Give the number of lines in the material below that contain the word "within", and nothing else.

━━━━━━━━━━━━━━━━

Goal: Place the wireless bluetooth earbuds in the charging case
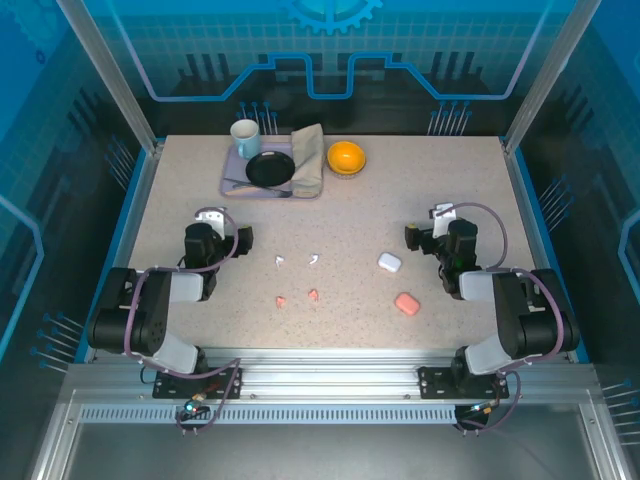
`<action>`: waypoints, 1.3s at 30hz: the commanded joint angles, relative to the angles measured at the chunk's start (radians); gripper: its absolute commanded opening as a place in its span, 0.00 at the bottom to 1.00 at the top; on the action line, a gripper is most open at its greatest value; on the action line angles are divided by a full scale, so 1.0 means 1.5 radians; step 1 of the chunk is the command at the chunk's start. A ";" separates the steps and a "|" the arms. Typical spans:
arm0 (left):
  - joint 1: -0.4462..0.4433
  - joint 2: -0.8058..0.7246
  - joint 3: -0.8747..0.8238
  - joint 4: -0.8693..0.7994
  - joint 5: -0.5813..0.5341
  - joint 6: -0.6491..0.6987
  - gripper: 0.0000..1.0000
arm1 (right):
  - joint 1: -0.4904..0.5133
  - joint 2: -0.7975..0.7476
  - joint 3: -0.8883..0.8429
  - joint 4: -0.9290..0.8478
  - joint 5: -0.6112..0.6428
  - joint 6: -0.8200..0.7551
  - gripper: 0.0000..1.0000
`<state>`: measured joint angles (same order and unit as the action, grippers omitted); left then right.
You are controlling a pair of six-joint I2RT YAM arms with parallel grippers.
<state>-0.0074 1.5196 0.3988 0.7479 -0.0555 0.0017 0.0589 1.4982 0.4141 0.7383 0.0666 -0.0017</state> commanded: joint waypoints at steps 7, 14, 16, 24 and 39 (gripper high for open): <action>-0.004 -0.002 0.010 0.026 -0.006 0.005 0.99 | 0.001 0.004 0.011 0.010 -0.009 -0.006 1.00; 0.005 -0.002 0.016 0.016 0.008 -0.002 0.99 | -0.006 0.004 0.012 0.007 -0.022 -0.003 1.00; 0.006 -0.001 0.017 0.014 0.008 -0.002 0.99 | -0.006 0.004 0.013 0.007 -0.022 -0.005 1.00; 0.016 -0.001 0.018 0.013 0.026 -0.008 0.99 | -0.007 0.005 0.015 0.003 -0.023 -0.002 1.00; 0.005 -0.101 0.215 -0.360 -0.055 -0.069 0.99 | -0.051 -0.158 0.352 -0.731 0.058 0.343 1.00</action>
<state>0.0082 1.4143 0.6586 0.3828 -0.1085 -0.0448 0.0299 1.2602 0.8856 -0.0257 0.1707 0.3252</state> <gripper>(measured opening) 0.989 0.999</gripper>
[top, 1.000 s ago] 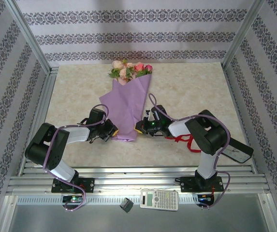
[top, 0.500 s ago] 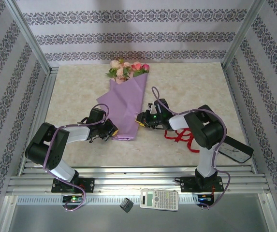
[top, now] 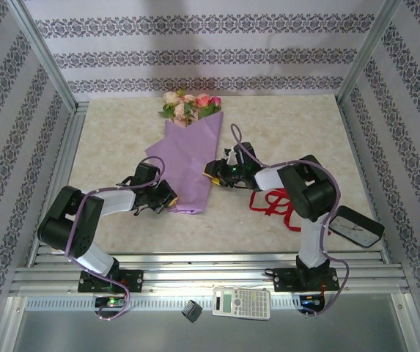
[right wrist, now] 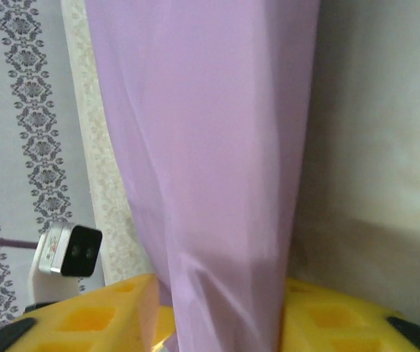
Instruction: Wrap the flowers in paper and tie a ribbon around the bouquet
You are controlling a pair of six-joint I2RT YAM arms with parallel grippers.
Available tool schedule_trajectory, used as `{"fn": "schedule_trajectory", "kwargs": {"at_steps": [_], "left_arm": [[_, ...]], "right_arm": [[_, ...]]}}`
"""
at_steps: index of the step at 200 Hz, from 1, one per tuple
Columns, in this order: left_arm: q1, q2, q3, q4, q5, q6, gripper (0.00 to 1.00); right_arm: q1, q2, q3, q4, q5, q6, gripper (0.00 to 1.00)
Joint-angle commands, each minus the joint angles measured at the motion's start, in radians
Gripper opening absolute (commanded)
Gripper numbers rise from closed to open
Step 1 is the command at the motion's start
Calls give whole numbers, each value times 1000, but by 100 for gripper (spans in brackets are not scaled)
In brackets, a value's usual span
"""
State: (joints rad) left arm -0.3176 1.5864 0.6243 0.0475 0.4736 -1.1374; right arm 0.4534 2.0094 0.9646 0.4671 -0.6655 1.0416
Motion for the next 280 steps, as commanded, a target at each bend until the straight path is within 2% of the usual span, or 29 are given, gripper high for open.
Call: {"fn": "schedule_trajectory", "kwargs": {"at_steps": [1, 17, 29, 40, 55, 60, 77, 98, 104, 113, 122, 132, 141, 158, 172, 179, 186, 193, 202, 206, 226, 238, 250, 262, 280], "left_arm": [[21, 11, -17, -179, -61, 33, 0], [21, 9, -15, -188, -65, 39, 0], [23, 8, -16, -194, -69, 43, 0], [24, 7, -16, -195, -66, 46, 0], [24, 3, -19, -199, -65, 50, 0], [25, 2, -20, -201, -64, 52, 0], [27, 3, -19, -204, -62, 61, 0], [31, 5, -15, -213, -56, 71, 0], [31, 6, -14, -215, -56, 74, 0], [33, 9, -11, -220, -54, 79, 0], [36, 10, -10, -226, -51, 85, 0], [39, 11, -6, -231, -49, 91, 0], [42, 12, -3, -234, -46, 95, 0], [46, 15, -3, -234, -41, 103, 0], [47, 20, 3, -234, -33, 105, 0], [49, 23, 5, -235, -31, 109, 0], [48, 26, 9, -237, -28, 113, 0], [49, 28, 10, -239, -26, 115, 0], [50, 30, 11, -239, -22, 117, 0], [50, 32, 12, -237, -22, 115, 0], [50, 41, 12, -229, -8, 118, 0], [51, 43, 15, -228, 0, 119, 0], [52, 48, 17, -223, 8, 121, 0], [51, 54, 24, -223, 19, 124, 0], [52, 66, 32, -223, 32, 129, 0]], "right_arm": [[-8, 44, 42, -25, 21, -15, 28], [-14, 50, 43, -25, 35, -13, 7], [-19, 41, 34, -22, 48, -12, 0], [-22, 33, 33, -19, 50, -15, 3], [-28, 35, 44, -17, 46, -15, 31], [-30, 39, 53, -20, 44, -14, 37], [-35, 65, 87, -18, 43, 0, 43], [-40, 100, 140, -32, 51, 13, 42], [-42, 111, 155, -35, 57, 19, 39], [-46, 124, 169, -38, 65, 27, 26], [-52, 131, 175, -34, 77, 34, 9], [-59, 134, 177, -30, 89, 42, 3], [-63, 136, 183, -30, 97, 46, 5], [-71, 151, 211, -36, 105, 51, 33], [-75, 171, 247, -49, 111, 56, 40], [-79, 187, 265, -57, 117, 61, 40], [-83, 197, 281, -60, 125, 68, 35], [-88, 210, 294, -61, 133, 77, 25], [-94, 223, 308, -58, 141, 91, 4], [-98, 228, 316, -57, 146, 98, 0], [-112, 247, 351, -62, 157, 114, 0], [-118, 260, 381, -76, 157, 118, 24], [-122, 280, 420, -85, 156, 129, 32], [-122, 305, 462, -99, 155, 143, 31], [-127, 339, 512, -99, 167, 176, 19]]}}
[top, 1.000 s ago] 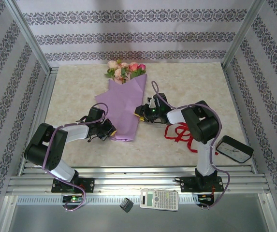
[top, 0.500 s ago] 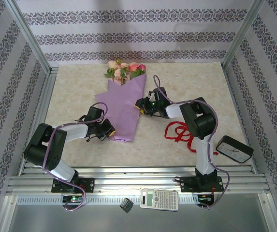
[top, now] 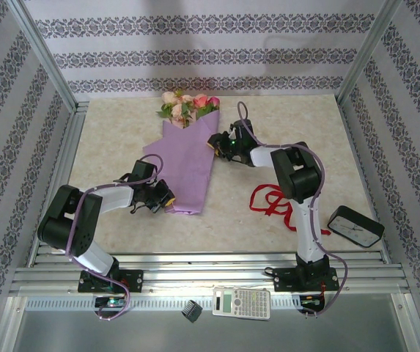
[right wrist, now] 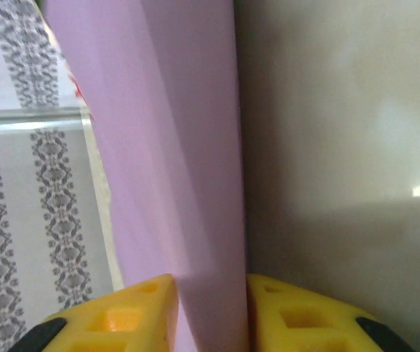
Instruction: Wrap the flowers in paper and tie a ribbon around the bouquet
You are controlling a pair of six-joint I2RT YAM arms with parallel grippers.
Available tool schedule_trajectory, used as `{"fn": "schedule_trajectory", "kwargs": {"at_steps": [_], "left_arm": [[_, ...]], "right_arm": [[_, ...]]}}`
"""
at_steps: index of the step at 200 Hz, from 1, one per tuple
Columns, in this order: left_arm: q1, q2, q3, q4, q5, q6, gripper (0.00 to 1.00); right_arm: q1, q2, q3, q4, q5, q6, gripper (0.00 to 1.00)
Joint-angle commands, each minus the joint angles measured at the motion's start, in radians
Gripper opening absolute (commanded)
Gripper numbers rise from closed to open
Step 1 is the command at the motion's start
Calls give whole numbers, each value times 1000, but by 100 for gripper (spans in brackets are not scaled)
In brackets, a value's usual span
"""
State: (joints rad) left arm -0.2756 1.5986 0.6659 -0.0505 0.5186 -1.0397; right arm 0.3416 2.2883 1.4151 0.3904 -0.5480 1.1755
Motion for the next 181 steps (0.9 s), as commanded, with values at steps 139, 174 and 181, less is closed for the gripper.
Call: {"fn": "schedule_trajectory", "kwargs": {"at_steps": [139, 174, 181], "left_arm": [[16, 52, -33, -117, 7, 35, 0], [15, 58, -17, -133, 6, 46, 0], [16, 60, -14, -137, 5, 47, 0]], "right_arm": [[-63, 323, 524, -156, 77, 93, 26], [-65, 391, 635, -180, 78, 114, 22], [-65, 402, 651, -182, 79, 117, 11]]}}
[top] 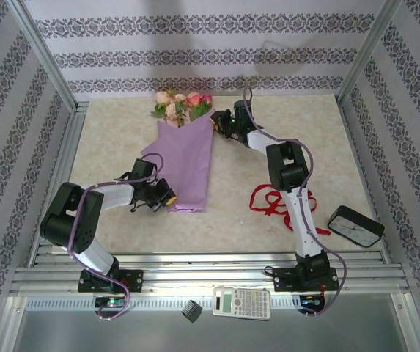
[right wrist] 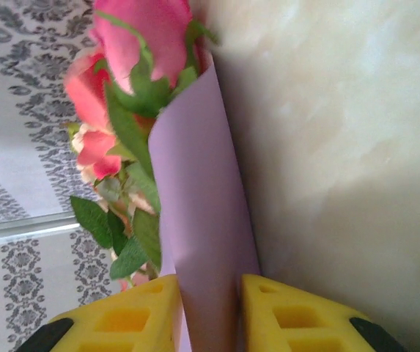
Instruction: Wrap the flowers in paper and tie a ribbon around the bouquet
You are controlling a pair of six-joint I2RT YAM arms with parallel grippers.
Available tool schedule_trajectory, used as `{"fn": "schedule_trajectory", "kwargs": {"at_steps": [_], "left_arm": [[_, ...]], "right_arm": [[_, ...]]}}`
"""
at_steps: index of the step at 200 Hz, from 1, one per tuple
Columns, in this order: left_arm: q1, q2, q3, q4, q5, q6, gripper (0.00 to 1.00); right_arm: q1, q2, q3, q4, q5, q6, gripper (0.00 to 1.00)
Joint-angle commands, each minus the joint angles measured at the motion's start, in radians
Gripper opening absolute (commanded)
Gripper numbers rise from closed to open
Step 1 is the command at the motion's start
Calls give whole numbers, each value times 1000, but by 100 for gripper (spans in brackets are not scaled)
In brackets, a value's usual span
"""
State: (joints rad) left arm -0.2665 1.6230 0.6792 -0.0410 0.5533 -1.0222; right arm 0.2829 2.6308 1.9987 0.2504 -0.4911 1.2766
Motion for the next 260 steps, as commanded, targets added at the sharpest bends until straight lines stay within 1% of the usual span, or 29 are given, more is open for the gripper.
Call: {"fn": "schedule_trajectory", "kwargs": {"at_steps": [1, 10, 40, 43, 51, 55, 59, 64, 71, 91, 95, 101, 111, 121, 127, 134, 148, 171, 186, 207, 246, 260], "left_arm": [[7, 36, -26, -146, -29, 30, 0], [7, 38, -20, -152, -32, 33, 0], [9, 43, -14, -155, -31, 31, 0], [7, 44, -14, -155, -32, 31, 0], [9, 47, -11, -151, -29, 32, 0], [8, 51, -8, -149, -26, 30, 0], [8, 55, -6, -147, -25, 30, 0], [7, 60, -2, -146, -22, 31, 0], [9, 69, 8, -145, -20, 33, 0], [8, 78, 38, -152, -19, 29, 0], [8, 75, 43, -157, -22, 26, 4], [8, 67, 51, -162, -26, 22, 13], [8, 46, 68, -177, -33, 16, 28], [6, 22, 88, -197, -35, 13, 40], [7, 6, 103, -217, -39, 11, 45], [7, -12, 121, -243, -44, 14, 51], [7, -48, 152, -308, -61, 16, 59], [6, -111, 175, -353, -66, 3, 62], [6, -137, 188, -366, -52, -1, 62], [3, -148, 200, -381, -32, -1, 62], [-5, -154, 233, -389, -8, 6, 61], [-6, -156, 243, -385, -4, 4, 61]], "right_arm": [[-6, 61, 69, -42, 23, 18, 10], [-8, 67, 79, -44, 30, 21, 0], [-21, 49, 76, -41, 59, 12, 0], [-24, 42, 73, -42, 61, 9, 6], [-32, 18, 62, -64, 64, -8, 29], [-36, 1, 52, -79, 69, -22, 37], [-43, -19, 37, -94, 75, -33, 43], [-50, -47, 20, -120, 85, -51, 48], [-61, -87, -17, -172, 102, -79, 50], [-98, -263, -154, -379, 186, -158, 49], [-105, -303, -184, -425, 209, -176, 48], [-112, -360, -228, -509, 251, -205, 47], [-120, -462, -319, -581, 286, -255, 43], [-120, -565, -418, -657, 340, -293, 37], [-120, -620, -472, -714, 370, -311, 34], [-118, -686, -535, -768, 397, -336, 34], [-106, -792, -645, -864, 432, -366, 35], [-58, -923, -809, -940, 445, -397, 37], [-14, -960, -888, -927, 432, -386, 39], [21, -940, -923, -924, 437, -355, 39], [20, -868, -919, -903, 446, -317, 38], [18, -832, -912, -873, 439, -311, 36]]}}
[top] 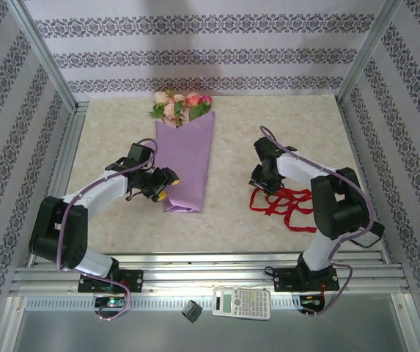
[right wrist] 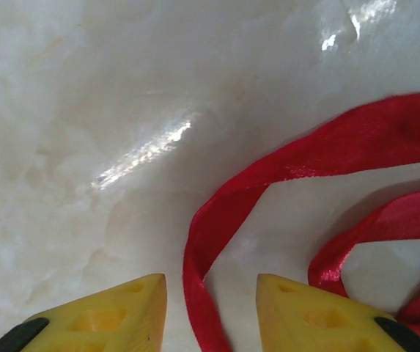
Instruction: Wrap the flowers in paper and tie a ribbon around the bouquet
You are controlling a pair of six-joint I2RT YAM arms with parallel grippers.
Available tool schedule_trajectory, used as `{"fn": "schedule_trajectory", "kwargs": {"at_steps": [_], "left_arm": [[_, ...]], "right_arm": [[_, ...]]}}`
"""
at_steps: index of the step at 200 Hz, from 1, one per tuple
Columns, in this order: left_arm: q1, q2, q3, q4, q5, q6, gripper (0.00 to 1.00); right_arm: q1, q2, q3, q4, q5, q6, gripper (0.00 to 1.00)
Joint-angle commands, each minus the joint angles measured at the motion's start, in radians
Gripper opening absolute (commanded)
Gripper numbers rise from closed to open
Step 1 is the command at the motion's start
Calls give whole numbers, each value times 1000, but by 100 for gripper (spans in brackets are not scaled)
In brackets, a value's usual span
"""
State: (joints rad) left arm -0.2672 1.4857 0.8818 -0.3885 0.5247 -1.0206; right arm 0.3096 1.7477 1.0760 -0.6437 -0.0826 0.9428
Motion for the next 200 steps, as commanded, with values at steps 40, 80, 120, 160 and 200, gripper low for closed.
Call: {"fn": "schedule_trajectory", "kwargs": {"at_steps": [40, 80, 120, 160, 200], "left_arm": [[-6, -43, 57, -46, 25, 3, 60], [-6, -74, 63, -50, 16, -6, 60], [-3, -69, 58, -31, -5, -15, 61], [4, -61, 75, -8, -17, -34, 61], [5, -63, 121, 3, 2, -42, 63]], "right_arm": [[2, 162, 104, 38, 21, -9, 0], [75, -20, 199, 49, 115, -124, 0], [137, -151, 317, 115, 101, -220, 0], [171, -192, 394, 185, 27, -241, 0], [192, -194, 385, 268, -47, -229, 0]]}}
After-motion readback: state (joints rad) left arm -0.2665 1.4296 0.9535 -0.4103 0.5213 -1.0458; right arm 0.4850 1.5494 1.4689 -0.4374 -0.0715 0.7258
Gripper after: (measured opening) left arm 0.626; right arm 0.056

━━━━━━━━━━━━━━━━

**Output for this exercise:** 2